PROVIDED MATERIAL:

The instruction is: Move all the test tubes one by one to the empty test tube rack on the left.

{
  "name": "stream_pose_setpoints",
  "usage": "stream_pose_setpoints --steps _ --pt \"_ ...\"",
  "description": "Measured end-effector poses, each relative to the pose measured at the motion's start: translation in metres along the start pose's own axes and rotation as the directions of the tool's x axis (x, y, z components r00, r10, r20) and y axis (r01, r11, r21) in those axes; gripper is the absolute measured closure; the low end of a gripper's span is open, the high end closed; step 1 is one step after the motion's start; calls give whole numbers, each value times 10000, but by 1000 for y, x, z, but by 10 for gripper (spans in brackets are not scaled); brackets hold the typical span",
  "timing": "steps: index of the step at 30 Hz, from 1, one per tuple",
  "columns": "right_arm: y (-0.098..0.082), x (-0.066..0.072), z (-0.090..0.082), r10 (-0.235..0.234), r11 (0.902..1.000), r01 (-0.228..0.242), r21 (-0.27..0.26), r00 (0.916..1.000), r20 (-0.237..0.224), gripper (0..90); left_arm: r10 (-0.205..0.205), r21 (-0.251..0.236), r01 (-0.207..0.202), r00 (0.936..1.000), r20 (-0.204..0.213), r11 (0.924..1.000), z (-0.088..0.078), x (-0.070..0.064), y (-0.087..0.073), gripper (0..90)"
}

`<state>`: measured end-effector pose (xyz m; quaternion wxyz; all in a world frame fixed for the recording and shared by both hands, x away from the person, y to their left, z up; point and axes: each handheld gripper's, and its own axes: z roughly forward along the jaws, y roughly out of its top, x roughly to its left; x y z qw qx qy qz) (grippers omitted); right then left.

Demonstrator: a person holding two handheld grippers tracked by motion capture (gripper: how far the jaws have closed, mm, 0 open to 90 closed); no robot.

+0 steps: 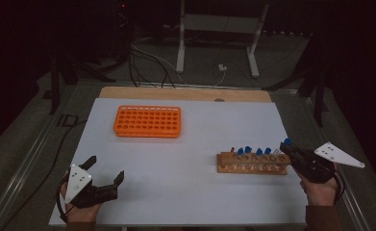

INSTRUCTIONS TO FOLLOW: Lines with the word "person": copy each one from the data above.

SOLUTION:
`<state>`: measured end-effector pose (xyz m; quaternion wxyz; all in a world frame fixed for the recording and shared by both hands, x away from the person, y to their left, z up; point and axes: each handheld gripper's, and its own axes: z roughly forward along the jaws, y roughly out of its top, x roughly to its left; x y z qw qx qy qz) (grippers omitted); right then left.
Demonstrator: a person holding two handheld grippers tracked by motion capture (gripper: how far the jaws have closed, mm, 0 open to 90 closed); no robot.

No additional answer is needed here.